The `people` parameter for `random_person()` and `random_groups()` is a mandatory positional argument.

**Questions**
1. What's the difference between `random_groups(names, groups=4)` and `random_groups(names, 4)`?
2. Which of the following are correct?

* `random_person(n=2, people=names)`

* `random_person(names, 3)`

* `random_person(people=names, n=4)`

* `random_person(4, names)`

# Variadic arguments (\*args and **kwargs)

Variadic arguments are arbitrarily sized. You can pass in as many arguments to `*args` or `**kwargs` as you wish. Like default arguments, variadic arguments are designed to ease calling functions by providing flexibility.

[seaborn](https://seaborn.pydata.org/) is a plotting library built on _matplotlib_. The plotting functions generally take `**kwargs` that are passed down to the _matplotlib_ functions.

We can take a look at the [kdeplot()](https://seaborn.pydata.org/generated/seaborn.kdeplot.html#seaborn.kdeplot) function for a great example. The documentation mentions that the `**kwargs**` are all passed down to specific _matplotlib_ functions depending on other parameters.

We'll take a look at the basic, canonical examples before looking at better uses next week.

In [9]:
def concatenate(*args, sep=' '):
    """Combine strings separated by sep."""
    # You should use string's "join" method instead of this.
    temp = ""
    last_i = len(args) - 1
    for i, arg in enumerate(args):
        temp += str(arg)
        if i != last_i:
            temp += sep
    return temp

concatenate("I", "like", "cats", "meow", ["look", "it's", "a", "list"])

'I like cats meow [\'look\', "it\'s", \'a\', \'list\']'

`concatenate()` is something of the canonical example for `*args`. `print()` works somewhat similarly. Rather than taking a `list` of elements, `print()` takes `*args` that are printed by taking the string representation of each object.

# Composition

Functions are often composed of other functions. In other words, functions build on each other. They're not megaliths that encompass a varied range of actions. Individual functions should be disparate in the sense that do one action well. Other functions can use those functions in service of their goals.

Since we're statisticians and data scientists, I'll demonstrate composition via simple equations as functions.

I'll use loops instead of comprehensions so they're easier to understand as comprehensions aren't mandatory for this class.

In [10]:
import math

def variance(a):
    """Calculate the variance of an array."""
    mean_a = mean(a)
    diff_squares = 0
    
    for xi in a:
        diff_squares += (xi - mean_a)**2
    
    return diff_squares/len(a)

def stddev(a):
    """Calculate the standard deviation of an array."""
    return math.sqrt(variance(a))

stddev(random_numbers)

9.702127126336734

# Basic error handling

Python is dynamically typed which means that types (such as integers or strings) are determined at run time. This means that you can call `mean()` with nonsense values such as strings. However, Python is also strongly typed which in turn means that incorrect types would raise an exception.

In [7]:
# Dynamic typing
calculate_this = "i like vegan pie lolol."

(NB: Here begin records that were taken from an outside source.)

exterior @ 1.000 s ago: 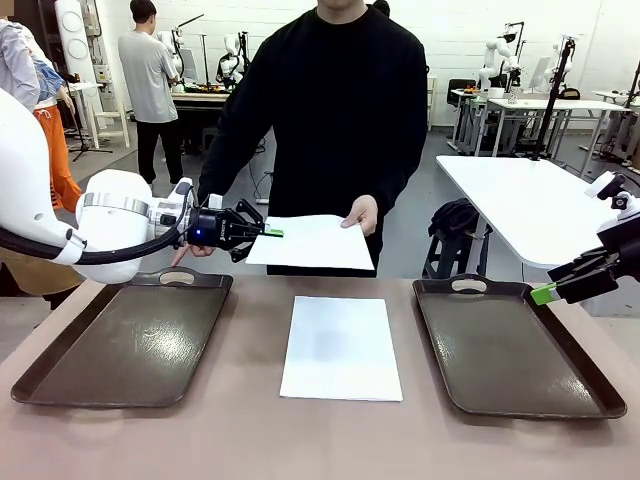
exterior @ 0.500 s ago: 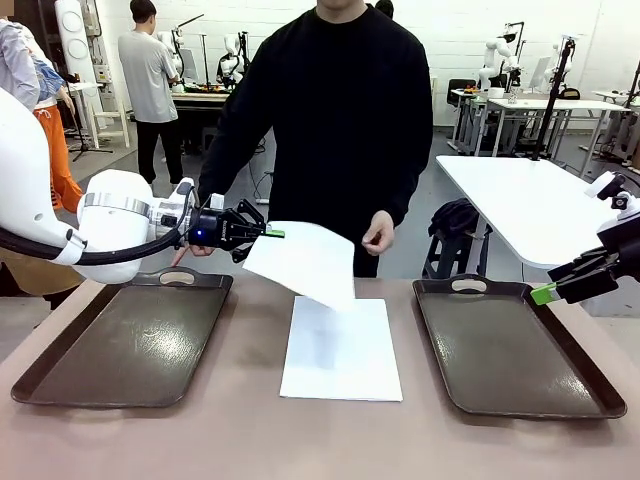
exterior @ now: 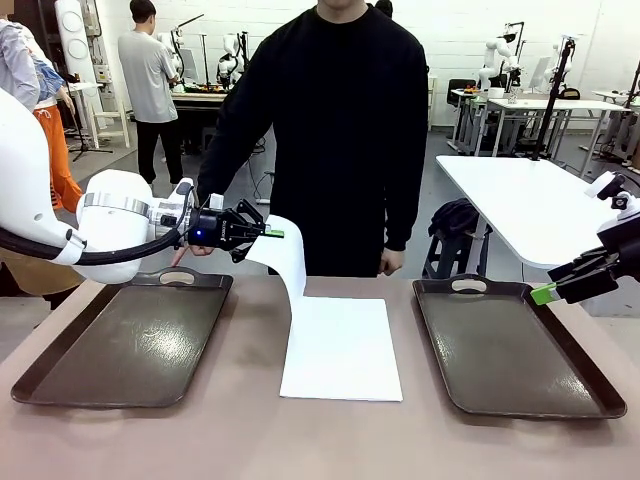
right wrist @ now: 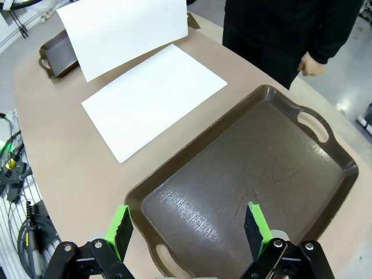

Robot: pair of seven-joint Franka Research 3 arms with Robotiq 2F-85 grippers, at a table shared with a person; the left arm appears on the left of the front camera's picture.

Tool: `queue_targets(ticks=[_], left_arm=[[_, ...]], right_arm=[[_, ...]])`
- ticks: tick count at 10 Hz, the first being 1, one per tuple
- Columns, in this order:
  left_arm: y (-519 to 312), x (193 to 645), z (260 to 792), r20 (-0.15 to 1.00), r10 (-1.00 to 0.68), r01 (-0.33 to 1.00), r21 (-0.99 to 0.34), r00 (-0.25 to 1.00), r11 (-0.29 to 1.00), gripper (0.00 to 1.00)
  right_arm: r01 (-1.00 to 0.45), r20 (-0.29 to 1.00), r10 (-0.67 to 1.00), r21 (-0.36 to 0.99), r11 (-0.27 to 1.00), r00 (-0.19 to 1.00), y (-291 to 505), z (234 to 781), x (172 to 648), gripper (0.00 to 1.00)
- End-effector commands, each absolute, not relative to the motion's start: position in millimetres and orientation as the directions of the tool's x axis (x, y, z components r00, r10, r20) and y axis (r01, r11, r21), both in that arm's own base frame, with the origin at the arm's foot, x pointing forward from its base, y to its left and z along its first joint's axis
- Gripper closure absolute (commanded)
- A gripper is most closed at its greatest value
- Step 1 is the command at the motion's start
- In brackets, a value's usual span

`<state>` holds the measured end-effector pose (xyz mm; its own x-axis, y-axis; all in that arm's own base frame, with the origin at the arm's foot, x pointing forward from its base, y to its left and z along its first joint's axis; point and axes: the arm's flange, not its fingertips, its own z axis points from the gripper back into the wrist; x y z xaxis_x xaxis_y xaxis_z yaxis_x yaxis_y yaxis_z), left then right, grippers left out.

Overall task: Sort the A4 documents.
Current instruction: Receive the A4 Paper, then place the A4 Paper in the designated Handle tray.

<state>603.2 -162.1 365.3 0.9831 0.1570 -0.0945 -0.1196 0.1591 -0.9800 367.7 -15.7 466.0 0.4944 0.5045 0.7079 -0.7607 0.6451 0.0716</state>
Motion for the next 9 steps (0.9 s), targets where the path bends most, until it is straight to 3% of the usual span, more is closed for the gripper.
queue_targets(ticks=[1,8,9], left_arm=[[-162,604,366,-0.101,0.165,-0.128,-0.979,0.981,0.157,1.0],[-162,603,365,-0.095,0.157,-0.12,-0.98,0.983,0.159,0.99],[-149,593,373,-0.05,0.08,-0.063,-0.984,0.996,0.169,0.99]], right_arm=[[-0.776,0.724,0.501,0.076,0.627,0.475,-16,464,372,0.0],[-0.776,0.724,0.501,0.076,0.627,0.475,-16,464,372,0.0],[-0.776,0.724,0.501,0.076,0.627,0.475,-16,464,372,0.0]])
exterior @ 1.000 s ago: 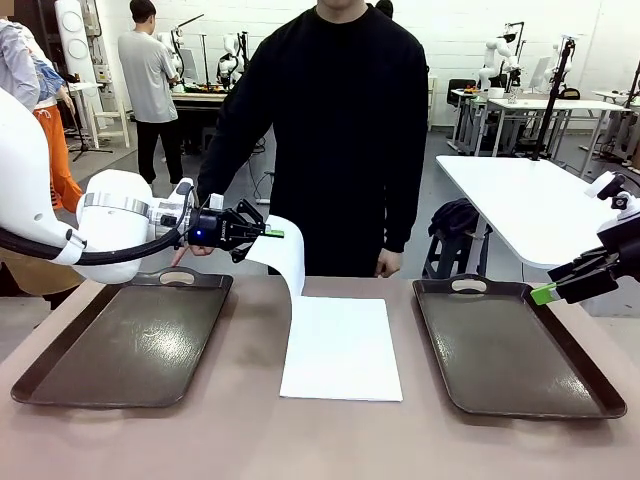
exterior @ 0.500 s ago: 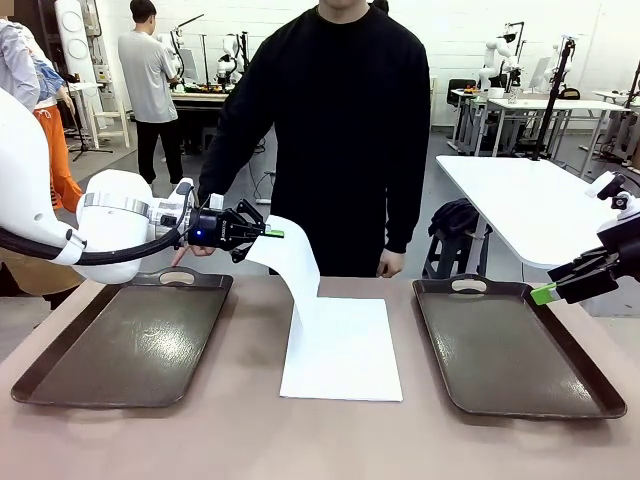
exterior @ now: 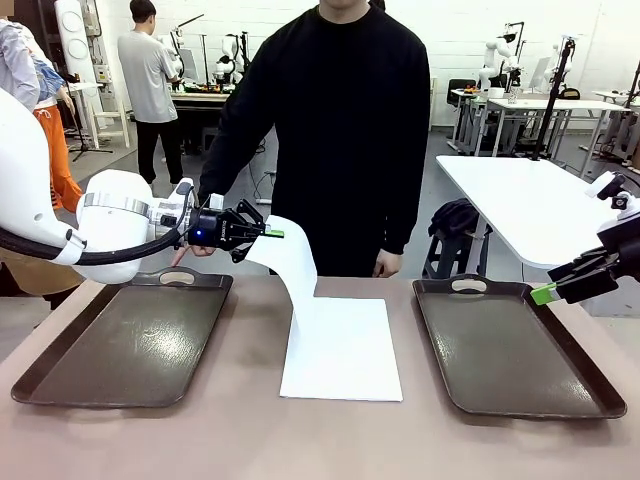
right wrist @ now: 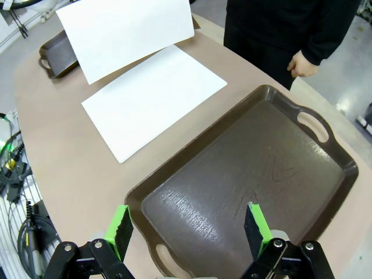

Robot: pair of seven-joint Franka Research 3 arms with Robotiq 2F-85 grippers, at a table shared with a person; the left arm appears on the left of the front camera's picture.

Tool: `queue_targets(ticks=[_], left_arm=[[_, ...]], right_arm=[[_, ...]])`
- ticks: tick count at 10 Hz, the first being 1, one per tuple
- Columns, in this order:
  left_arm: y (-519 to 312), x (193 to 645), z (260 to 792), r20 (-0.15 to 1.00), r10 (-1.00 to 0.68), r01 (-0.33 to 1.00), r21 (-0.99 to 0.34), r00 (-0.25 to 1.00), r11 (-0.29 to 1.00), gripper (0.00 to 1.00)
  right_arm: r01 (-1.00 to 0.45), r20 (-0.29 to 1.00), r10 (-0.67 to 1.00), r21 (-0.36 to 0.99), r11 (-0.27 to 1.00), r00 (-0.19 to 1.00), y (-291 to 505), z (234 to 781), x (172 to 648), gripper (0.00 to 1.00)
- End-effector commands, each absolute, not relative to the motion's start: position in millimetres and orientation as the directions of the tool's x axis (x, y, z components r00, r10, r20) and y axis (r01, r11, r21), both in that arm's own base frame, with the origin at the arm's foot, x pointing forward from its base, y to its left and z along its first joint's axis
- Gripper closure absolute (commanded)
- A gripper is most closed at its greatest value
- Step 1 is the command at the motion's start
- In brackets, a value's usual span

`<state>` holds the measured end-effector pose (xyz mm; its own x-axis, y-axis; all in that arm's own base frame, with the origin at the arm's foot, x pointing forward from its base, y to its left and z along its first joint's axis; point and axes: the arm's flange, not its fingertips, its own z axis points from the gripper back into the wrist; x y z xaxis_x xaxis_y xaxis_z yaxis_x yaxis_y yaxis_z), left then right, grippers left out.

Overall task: Sort the A4 documents.
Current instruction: Place the A4 Paper in the designated Handle tray.

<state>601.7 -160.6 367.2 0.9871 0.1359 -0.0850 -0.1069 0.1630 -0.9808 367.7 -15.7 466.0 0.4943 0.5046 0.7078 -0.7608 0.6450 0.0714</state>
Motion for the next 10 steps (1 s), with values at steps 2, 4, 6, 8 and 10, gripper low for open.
queue_targets(ticks=[2,4,6,8,10], left_arm=[[-122,571,379,0.064,0.035,0.051,-0.955,0.997,0.293,0.99],[-81,555,371,0.156,0.089,0.101,-0.891,0.984,0.442,0.99],[-60,555,354,0.215,0.132,0.118,-0.849,0.968,0.515,0.99],[-36,556,343,0.201,0.109,0.113,-0.839,0.974,0.532,0.99],[-6,562,341,0.183,0.091,0.104,-0.829,0.979,0.549,0.99]], right_arm=[[-0.776,0.724,0.501,0.076,0.627,0.475,-16,464,372,0.0],[-0.776,0.724,0.501,0.076,0.627,0.475,-16,464,372,0.0],[-0.776,0.724,0.501,0.076,0.627,0.475,-16,464,372,0.0],[-0.776,0.724,0.501,0.076,0.627,0.475,-16,464,372,0.0],[-0.776,0.724,0.501,0.076,0.627,0.475,-16,464,372,0.0]])
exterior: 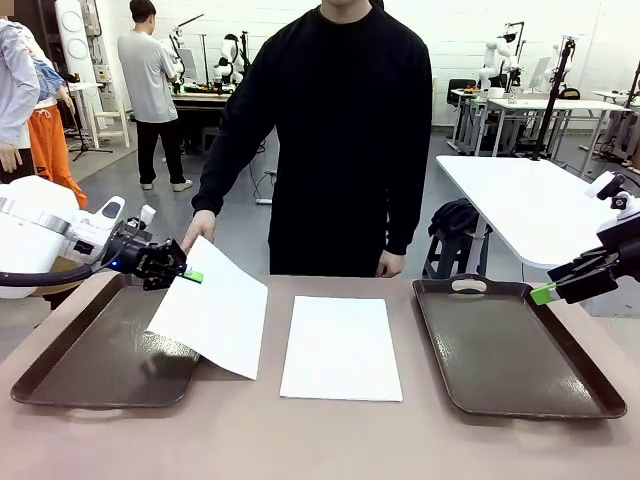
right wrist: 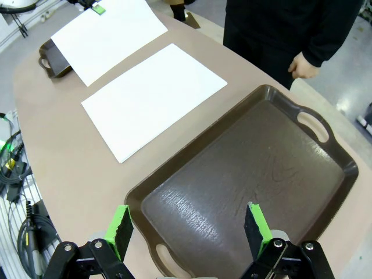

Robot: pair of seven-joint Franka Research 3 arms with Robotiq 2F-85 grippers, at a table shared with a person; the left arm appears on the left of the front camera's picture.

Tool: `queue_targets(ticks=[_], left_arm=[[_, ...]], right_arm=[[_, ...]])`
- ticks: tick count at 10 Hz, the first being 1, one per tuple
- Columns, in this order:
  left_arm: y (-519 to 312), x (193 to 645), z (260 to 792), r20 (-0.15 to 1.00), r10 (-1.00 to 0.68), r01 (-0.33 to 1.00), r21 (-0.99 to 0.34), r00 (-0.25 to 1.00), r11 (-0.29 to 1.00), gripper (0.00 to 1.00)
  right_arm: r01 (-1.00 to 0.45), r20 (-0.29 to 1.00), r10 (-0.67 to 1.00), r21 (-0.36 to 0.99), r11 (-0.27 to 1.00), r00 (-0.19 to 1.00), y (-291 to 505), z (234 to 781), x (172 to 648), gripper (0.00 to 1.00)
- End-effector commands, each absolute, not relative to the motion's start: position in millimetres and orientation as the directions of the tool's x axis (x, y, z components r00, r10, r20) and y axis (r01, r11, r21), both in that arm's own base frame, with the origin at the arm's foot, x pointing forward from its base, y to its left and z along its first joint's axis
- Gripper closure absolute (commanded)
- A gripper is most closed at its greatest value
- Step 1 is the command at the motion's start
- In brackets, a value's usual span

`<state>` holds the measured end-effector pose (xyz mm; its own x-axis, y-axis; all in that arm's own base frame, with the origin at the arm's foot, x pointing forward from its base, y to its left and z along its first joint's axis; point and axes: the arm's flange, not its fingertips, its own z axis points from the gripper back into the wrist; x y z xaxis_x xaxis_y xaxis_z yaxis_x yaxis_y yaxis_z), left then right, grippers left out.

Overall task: Sort the A4 documents.
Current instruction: Place the A4 Paper in the designated Handle tray.

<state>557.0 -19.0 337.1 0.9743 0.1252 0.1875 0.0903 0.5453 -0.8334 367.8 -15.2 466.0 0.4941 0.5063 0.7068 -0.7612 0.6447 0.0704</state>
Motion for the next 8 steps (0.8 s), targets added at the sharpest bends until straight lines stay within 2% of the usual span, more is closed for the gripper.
queue_targets(ticks=[1,5,8], left_arm=[[9,573,337,0.169,0.085,0.089,-0.807,0.982,0.583,0.99],[56,604,331,0.11,0.065,0.035,-0.727,0.992,0.686,0.99],[66,610,316,0.062,0.051,0.001,-0.641,0.997,0.767,0.99]], right_arm=[[-0.776,0.724,0.501,0.076,0.627,0.475,-16,464,372,0.0],[-0.776,0.724,0.501,0.076,0.627,0.475,-16,464,372,0.0],[-0.776,0.724,0.501,0.076,0.627,0.475,-16,464,372,0.0]])
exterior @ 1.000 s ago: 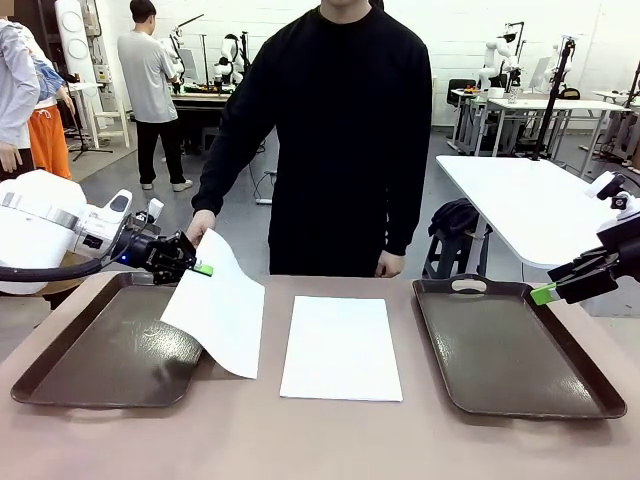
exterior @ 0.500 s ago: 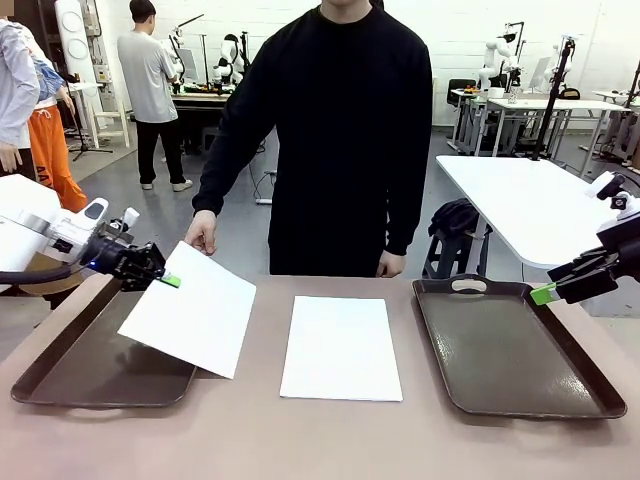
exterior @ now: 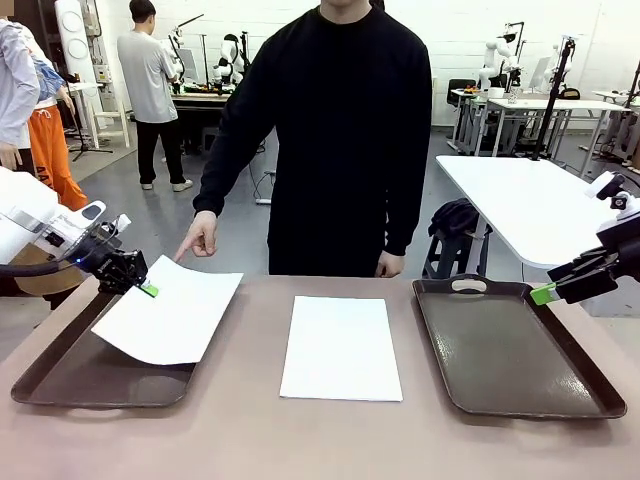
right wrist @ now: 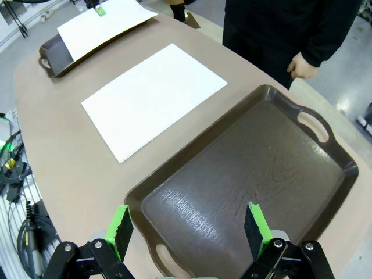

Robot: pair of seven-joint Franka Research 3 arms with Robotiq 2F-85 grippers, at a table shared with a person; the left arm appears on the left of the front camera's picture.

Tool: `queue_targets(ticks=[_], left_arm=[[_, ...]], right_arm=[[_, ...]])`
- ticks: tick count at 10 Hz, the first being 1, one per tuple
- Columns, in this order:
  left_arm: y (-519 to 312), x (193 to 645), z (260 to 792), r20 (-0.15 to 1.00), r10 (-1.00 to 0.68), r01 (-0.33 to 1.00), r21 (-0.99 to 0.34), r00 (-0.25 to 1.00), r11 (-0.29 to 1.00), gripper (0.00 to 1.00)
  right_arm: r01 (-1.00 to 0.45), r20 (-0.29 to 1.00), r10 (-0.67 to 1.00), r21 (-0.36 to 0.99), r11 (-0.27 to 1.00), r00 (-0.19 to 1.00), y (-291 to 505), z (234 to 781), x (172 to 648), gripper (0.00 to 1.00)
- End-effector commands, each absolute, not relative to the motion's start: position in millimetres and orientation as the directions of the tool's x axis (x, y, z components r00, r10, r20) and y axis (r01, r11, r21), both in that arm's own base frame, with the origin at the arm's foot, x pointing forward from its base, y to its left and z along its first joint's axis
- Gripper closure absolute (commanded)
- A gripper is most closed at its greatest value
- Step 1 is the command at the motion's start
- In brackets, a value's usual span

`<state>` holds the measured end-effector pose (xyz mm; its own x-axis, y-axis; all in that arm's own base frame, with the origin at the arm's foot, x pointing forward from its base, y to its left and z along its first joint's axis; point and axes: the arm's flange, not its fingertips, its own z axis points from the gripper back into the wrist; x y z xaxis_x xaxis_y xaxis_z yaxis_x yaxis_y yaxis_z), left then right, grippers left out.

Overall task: Sort the A4 documents.
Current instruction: Place the A4 Paper in the designated Handle tray.

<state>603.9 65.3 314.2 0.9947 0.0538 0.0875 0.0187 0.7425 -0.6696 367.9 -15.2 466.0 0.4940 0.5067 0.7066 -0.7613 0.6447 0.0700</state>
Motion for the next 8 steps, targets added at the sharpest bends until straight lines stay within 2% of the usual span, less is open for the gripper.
queue_targets(ticks=[1,8], left_arm=[[68,609,313,0.055,0.05,-0.004,-0.627,0.997,0.779,0.99],[86,577,319,0.059,0.114,-0.058,-0.586,0.992,0.808,0.99]], right_arm=[[-0.776,0.724,0.501,0.076,0.627,0.475,-16,464,372,0.0],[-0.776,0.724,0.501,0.076,0.627,0.475,-16,464,372,0.0]])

# But strongly checked at runtime
mean(calculate_this)

TypeError: unsupported operand type(s) for +=: 'int' and 'str'

Python isn't pell-mell about typing! Notice the error as well. The error explains that the function is trying to do some operation that the value doesn't support. The error may seem unclear at first, but you can get a sense of what's wrong by the final line which states `unsupported operand type(s) for +=: 'int' and 'str'`.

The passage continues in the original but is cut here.